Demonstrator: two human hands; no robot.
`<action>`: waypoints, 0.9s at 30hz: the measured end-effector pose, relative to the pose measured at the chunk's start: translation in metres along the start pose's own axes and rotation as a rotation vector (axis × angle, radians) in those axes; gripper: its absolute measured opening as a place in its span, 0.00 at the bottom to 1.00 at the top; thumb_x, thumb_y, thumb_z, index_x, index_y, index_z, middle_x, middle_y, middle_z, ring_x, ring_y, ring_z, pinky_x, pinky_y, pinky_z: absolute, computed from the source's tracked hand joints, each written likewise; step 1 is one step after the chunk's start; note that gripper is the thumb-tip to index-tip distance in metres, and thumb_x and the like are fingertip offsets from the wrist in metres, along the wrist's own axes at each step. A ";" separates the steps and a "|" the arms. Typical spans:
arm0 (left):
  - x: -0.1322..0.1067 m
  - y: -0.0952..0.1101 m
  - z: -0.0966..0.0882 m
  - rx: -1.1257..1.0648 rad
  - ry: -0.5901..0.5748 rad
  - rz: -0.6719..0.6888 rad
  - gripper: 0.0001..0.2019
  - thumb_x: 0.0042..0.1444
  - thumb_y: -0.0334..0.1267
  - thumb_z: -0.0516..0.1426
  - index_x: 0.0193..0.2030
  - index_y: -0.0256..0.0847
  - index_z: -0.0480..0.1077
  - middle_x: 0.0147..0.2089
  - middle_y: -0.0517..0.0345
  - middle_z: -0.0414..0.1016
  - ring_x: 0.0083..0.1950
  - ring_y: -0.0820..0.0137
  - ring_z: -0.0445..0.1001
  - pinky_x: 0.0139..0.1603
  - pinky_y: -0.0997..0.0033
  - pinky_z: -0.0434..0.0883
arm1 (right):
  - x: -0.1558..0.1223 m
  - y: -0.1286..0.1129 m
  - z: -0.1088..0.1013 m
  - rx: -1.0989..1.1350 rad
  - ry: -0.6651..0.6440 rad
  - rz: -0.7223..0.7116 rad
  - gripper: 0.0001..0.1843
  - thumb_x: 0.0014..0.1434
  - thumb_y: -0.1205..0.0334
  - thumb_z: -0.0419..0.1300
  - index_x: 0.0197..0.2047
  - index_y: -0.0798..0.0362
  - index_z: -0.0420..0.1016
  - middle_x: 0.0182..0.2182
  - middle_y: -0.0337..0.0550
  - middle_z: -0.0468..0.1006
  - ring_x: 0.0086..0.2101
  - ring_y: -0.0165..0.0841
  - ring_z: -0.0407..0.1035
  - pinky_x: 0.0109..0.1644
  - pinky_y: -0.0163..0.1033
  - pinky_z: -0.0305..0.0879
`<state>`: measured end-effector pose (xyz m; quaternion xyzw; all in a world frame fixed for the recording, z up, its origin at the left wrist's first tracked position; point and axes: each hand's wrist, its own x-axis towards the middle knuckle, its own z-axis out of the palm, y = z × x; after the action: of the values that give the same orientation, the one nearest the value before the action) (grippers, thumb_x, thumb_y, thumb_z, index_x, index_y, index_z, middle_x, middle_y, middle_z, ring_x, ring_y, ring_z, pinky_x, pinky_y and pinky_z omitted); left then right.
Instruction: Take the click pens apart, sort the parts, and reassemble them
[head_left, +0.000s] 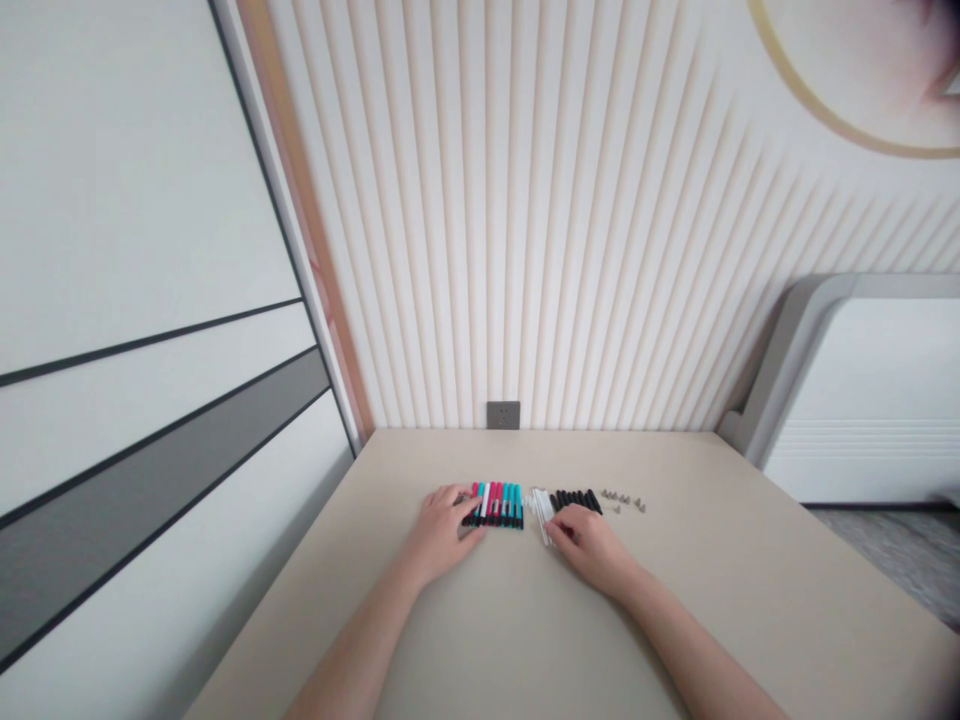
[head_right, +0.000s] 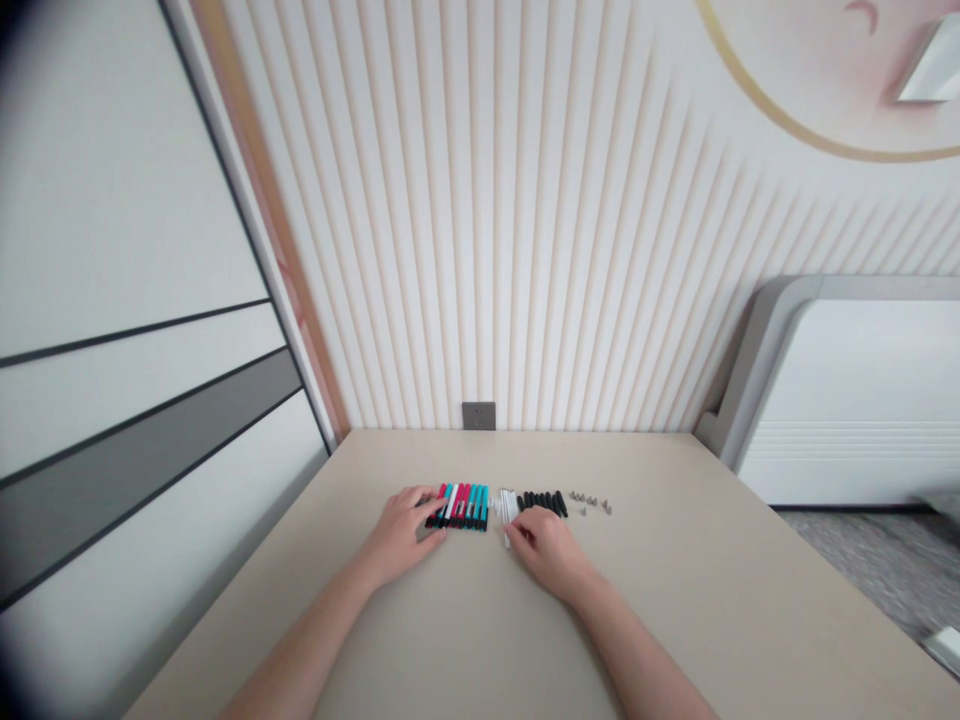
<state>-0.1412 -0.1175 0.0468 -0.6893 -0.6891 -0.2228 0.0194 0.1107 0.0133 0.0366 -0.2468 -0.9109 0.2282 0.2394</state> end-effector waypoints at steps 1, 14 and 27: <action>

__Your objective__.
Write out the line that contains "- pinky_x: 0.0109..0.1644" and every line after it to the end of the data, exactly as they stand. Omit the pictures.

__Written response__.
  - pinky_x: 0.0109..0.1644
  - pinky_y: -0.0163..0.1033
  - pinky_z: -0.0305..0.0879
`<state>`: measured end-effector pose (xyz m; quaternion xyzw; all in a world frame fixed for the recording, z up, its origin at the left wrist's first tracked position; point and axes: each hand's wrist, its own x-axis towards the middle knuckle, its own z-axis out of the palm, y = z × x; after the action: of the values that give the same orientation, the one nearest the value before the action) (grippers, thumb_x, thumb_y, thumb_z, index_x, index_y, index_z, middle_x, middle_y, middle_z, ring_x, ring_y, ring_z, pinky_x, pinky_y and pinky_z omitted); left then right.
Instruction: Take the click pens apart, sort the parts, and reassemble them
[head_left, +0.000s] 
[head_right, +0.000s] 
<state>-0.1412 -0.1175 0.0468 -0.6893 -0.6891 -0.2228 0.0194 0.1107 0.0133 0.0366 -0.2468 -0.9109 0.2282 0.2394</state> end-effector waypoints at steps 1, 14 and 27: <action>

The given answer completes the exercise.